Unlike other Australian districts, the ACT doesn’t have a commercial kangaroo industry. Last year, 1,645 kangaroos were culled, with a small number of skins distributed to traditional custodians, Burkevics said.
According to the ACT’s Environment Minister Rebecca Vassarotti, numbers have to be controlled to protect other endangered species.
“The only reason that we do kangaroo management is for ecological and environmental imperatives,” she said. “We have mouthless moths, we have earless dragons and we have legless lizards, and they are very important for the ecosystem.
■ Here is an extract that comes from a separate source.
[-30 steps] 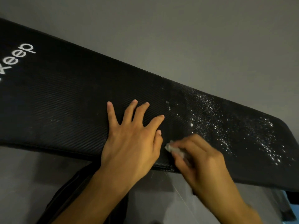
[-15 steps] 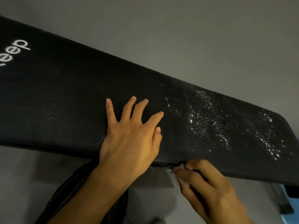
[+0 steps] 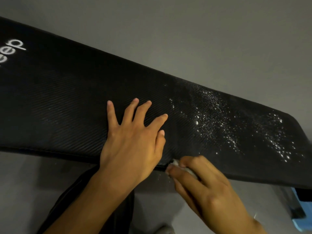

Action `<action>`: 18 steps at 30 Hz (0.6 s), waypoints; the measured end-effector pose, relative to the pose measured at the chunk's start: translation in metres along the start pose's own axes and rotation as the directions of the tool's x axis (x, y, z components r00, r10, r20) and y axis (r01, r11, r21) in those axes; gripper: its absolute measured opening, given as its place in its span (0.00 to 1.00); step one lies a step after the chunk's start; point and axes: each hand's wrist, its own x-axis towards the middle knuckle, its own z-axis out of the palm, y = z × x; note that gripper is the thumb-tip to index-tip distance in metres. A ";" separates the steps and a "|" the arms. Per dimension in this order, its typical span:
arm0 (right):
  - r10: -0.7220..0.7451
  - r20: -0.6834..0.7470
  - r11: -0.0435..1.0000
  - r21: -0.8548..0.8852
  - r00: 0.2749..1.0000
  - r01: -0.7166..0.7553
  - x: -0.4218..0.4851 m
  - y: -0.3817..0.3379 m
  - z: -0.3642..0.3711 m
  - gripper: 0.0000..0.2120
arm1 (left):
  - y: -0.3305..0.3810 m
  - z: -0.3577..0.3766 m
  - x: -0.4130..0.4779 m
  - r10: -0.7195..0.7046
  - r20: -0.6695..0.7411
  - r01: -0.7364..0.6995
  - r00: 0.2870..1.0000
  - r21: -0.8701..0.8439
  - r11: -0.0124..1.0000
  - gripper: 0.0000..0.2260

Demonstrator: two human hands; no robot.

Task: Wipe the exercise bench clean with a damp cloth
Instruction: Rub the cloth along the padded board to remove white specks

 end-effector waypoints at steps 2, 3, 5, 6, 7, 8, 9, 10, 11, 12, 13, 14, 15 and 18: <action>0.093 -0.029 0.996 0.010 0.995 -0.093 -0.007 0.011 -0.009 0.10 | 0.000 0.000 0.000 0.000 -0.009 0.000 1.000 -0.014 1.000 0.22; 0.148 -0.041 0.989 0.018 0.988 -0.148 -0.008 0.016 -0.013 0.11 | 0.001 0.001 0.001 0.000 -0.011 0.000 1.000 -0.016 1.000 0.22; 0.215 -0.050 0.976 0.052 0.975 -0.213 0.004 0.021 -0.014 0.11 | 0.001 0.001 0.001 -0.002 -0.010 0.002 1.000 -0.011 1.000 0.22; 0.227 -0.051 0.972 0.079 0.972 -0.223 0.014 0.022 -0.010 0.11 | 0.001 0.001 0.001 -0.002 -0.008 0.001 1.000 -0.007 1.000 0.22; 0.230 -0.053 0.969 0.108 0.972 -0.223 0.027 0.023 -0.004 0.10 | 0.002 0.001 0.001 -0.001 -0.007 0.001 1.000 -0.001 1.000 0.22; 0.235 -0.056 0.965 0.131 0.970 -0.226 0.042 0.024 0.004 0.09 | 0.002 0.001 0.001 -0.003 -0.006 0.003 1.000 0.005 1.000 0.23; 0.251 -0.062 0.960 0.144 0.966 -0.241 0.057 0.026 0.011 0.09 | 0.002 0.001 0.001 -0.006 -0.005 0.006 1.000 0.010 1.000 0.23; 0.279 -0.068 0.952 0.150 0.958 -0.266 0.070 0.029 0.016 0.09 | 0.002 0.000 0.001 -0.008 -0.006 0.008 1.000 0.013 1.000 0.23; 0.307 -0.070 0.943 0.156 0.949 -0.294 0.080 0.032 0.020 0.09 | 0.002 0.000 0.001 -0.008 -0.007 0.008 1.000 0.012 1.000 0.23; 0.321 -0.063 0.938 0.161 0.945 -0.308 0.085 0.034 0.021 0.09 | 0.002 -0.001 0.001 -0.009 -0.010 0.009 1.000 0.008 1.000 0.23; 0.317 -0.054 0.938 0.168 0.947 -0.305 0.085 0.034 0.020 0.08 | 0.002 -0.001 0.001 -0.010 -0.013 0.010 1.000 0.000 1.000 0.23; 0.303 -0.042 0.940 0.179 0.952 -0.291 0.079 0.032 0.017 0.08 | 0.001 -0.001 0.001 -0.013 -0.016 0.012 1.000 -0.008 1.000 0.23; 0.284 -0.023 0.942 0.193 0.959 -0.274 0.072 0.029 0.012 0.08 | 0.001 0.000 0.002 -0.018 -0.020 0.018 1.000 -0.017 1.000 0.23; 0.239 0.035 0.949 0.201 0.970 -0.241 0.061 0.023 0.001 0.07 | 0.001 0.000 0.003 -0.032 -0.024 0.031 0.999 -0.033 0.999 0.24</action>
So we do have to undertake management of those systems and particularly make sure that we maintain a sustainable kangaroo population.”
However, fertility programs aren’t a viable option in most states where kangaroos roam over large distances, according to Radford, from La Trobe University.
“Where there’s a relatively small but contained population, sterilization procedures are feasible, but they’re very expensive. And they’re not really going to work at a large scale,” said Radford, who also ruled out other methods of control, such as poisoning, as less humane than shooting individual animals.
He said the answer to Australia’s vast number of kangaroos is for Australians to eat more of them.
“A lot of people in the conservation sector eat kangaroos, and they won’t eat other meat,” he said. “From an Australian perspective, we’d be much better off from a land condition and environmental perspective, if we replaced cows with macropods. The land would be in much better condition.”
Campaigners like Pearson and McIntyre say they’re not going to give up trying to convince consumers and companies to stop killing kangaroos. Emboldened by Nike and Puma’s move away from kangaroo leather, they say it’s no longer acceptable for major brands to be involved in the industry, despite the government’s assurances of its welfare standards.
“We expect the other big brands to follow suit pretty quickly because clearly it’s a market advantage to be ethical,” said McIntyre.